How CBT changed my life

MORE CONFIDENCE with 5 lessons from Cognitive Behavioural Therapy

Hey Greenblasters! (Still rolling with the name. Any suggestions for a better one desperately needed).

This week, we’re talking about mental health for founders.

Back when I first graduated from theatre school, in a play in Montreal playing a traumatised war vet. Wasn’t much of a stretch in hindsight.

If you run a startup or your own business, you know the mental and emotional toll it takes:

  • Burnout from constant overwork

  • Pressure to be hyperproductive

  • Guilt whenever you rest

  • Anxiety about cashflow

  • Massive mood swings

  • Daily rollercoaster

  • Fear of failure

It’s completely unsurprising that 72% of founders say entrepreneurship has affected their mental health.

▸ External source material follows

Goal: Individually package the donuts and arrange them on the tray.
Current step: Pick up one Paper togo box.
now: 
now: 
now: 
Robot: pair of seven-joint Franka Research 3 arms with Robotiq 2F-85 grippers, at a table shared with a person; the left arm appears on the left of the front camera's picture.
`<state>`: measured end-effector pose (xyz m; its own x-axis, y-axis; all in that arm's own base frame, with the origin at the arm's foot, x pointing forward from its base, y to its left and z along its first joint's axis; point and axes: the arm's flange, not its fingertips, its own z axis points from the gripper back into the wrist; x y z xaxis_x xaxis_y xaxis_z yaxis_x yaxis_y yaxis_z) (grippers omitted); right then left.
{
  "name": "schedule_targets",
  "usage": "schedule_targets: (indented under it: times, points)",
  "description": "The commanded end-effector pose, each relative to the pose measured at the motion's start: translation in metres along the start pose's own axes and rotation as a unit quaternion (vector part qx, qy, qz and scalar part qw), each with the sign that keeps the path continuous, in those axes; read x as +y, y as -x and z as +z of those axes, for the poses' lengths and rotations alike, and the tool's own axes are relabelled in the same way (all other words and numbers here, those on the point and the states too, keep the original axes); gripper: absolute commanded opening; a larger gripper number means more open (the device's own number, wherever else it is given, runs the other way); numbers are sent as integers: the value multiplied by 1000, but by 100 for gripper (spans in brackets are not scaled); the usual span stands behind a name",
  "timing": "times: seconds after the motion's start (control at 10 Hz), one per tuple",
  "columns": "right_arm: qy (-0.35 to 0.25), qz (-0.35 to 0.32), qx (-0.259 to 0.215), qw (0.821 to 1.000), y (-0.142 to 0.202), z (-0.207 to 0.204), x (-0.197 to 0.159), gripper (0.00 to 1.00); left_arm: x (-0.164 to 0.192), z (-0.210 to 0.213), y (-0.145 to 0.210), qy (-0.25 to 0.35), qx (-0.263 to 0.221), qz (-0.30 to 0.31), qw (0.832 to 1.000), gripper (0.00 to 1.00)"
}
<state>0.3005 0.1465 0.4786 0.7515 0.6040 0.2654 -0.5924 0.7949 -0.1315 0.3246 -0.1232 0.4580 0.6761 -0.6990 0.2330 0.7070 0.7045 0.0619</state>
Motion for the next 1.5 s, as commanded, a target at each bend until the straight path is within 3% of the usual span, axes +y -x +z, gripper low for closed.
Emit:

And it’s a constant struggle for me personally.

I was diagnosed with depression many years ago, and I still take medication and see a therapist.

But one of the best tools I’ve found to manage my mental health on my own is Cognitive Behavioural Therapy (CBT).

You might have heard of it. Here’s a brief history:

In the 20th century, psychologists like BF Skinner began to think of human behaviours as being heavily influenced by our environment, rather than just our nature.

Building on this work, in the 1960’s Dr Aaron Beck - the godfather of CBT -noticed that all his patients with anxiety and depression had the same pattern of similar negative thoughts, and that challenging the thoughts changed their behaviours, which changed their moods.

CBT works to notice, understand, and counter those negative thoughts, so we can feel better by thinking better.

A great TEDx talk on CBT by Dr David Burns

This was a life-saver for me. Maybe literally.

So I want to share the top 5 lessons from CBT that changed my life, and hope they help you:

  1. You are NOT your thoughts

One of the most painful things about being human can be INTRUSIVE THOUGHTS. You’re standing on the subway platform, see some innocent person standing close to the edge and think, “what if I just…?”

Then you go: “What the fuck is wrong with me?!” 😰

Those kinds of thoughts, CBT teaches, are not revealing of how horrible you are as a person, but are extremely common, and come from all sorts of places: culture, previous experiences, trauma, etc.

Stop punishing yourself for your thoughts (saying this to myself).

  1. Just because you feel it strongly, doesn’t make it true

CBT calls this mistake we all make “emotional reasoning”:

When a thought or fact makes you very happy or upset, it must be true.

Despite tons of messages in our society like “trust your instincts”, I actually have found a lot of comfort in NOT blindly trusting my instincts, because I know that they can be wrong.

This allows me to let go of strongly felt beliefs like “You’re stupid, lazy, worthless” etc.

Just because I feel it, doesn’t make it true 🙂 

  1. EVERYONE suffers from negative biases about themselves and others

This I learned from CBT, which gives you worksheets filled with negative thoughts from past patients that make you feel like they’re reading your mind…

AND from Daniel Kahneman and Amos Tversky, authors of Thinking, Fast & Slow (what a book).

Related to the last point, we all have blind spots and commit logical fallacies, and those are often negative because the “negativity bias” helped us survive as human beings.

You are not alone. ❤️

  1. Instead of waiting to feel better to get started, get started to feel better.

This may seem obvious, but I still use this principle to get out of mental slumps.

I don’t wait to have enough energy to go to the gym; I go to the gym, and poof, I feel energized. 🏋🏻‍♂️

I don’t wait to feel “up to it” to go outside in the morning. I go outside in the morning automatically, to walk the dog and the baby, and man does it help.

And I don’t to wait feel confident in sending you this newsletter;

I send it to you - not knowing if you’ll like it or even read it (thanks btw!) -because checking that off my to-do list gives me confidence.

  1. CBT by itself is not enough

CBT is an amazing start for things like:

  • social anxiety

  • stage fright

  • impostor syndrome

  • fear of failure

  • & lack of motivation

… but it also must be used with:

  • a meditation practice (I do mindfulness)

  • a movement practice (I do yoga, boxing, calisthenics and HIIT)

  • a public speaking practice (I do 1:1 coaching, speaking gigs, and post content on social media

Only when you have all these things in place will you REALLY start to feel secure and confident about who you are when telling your story.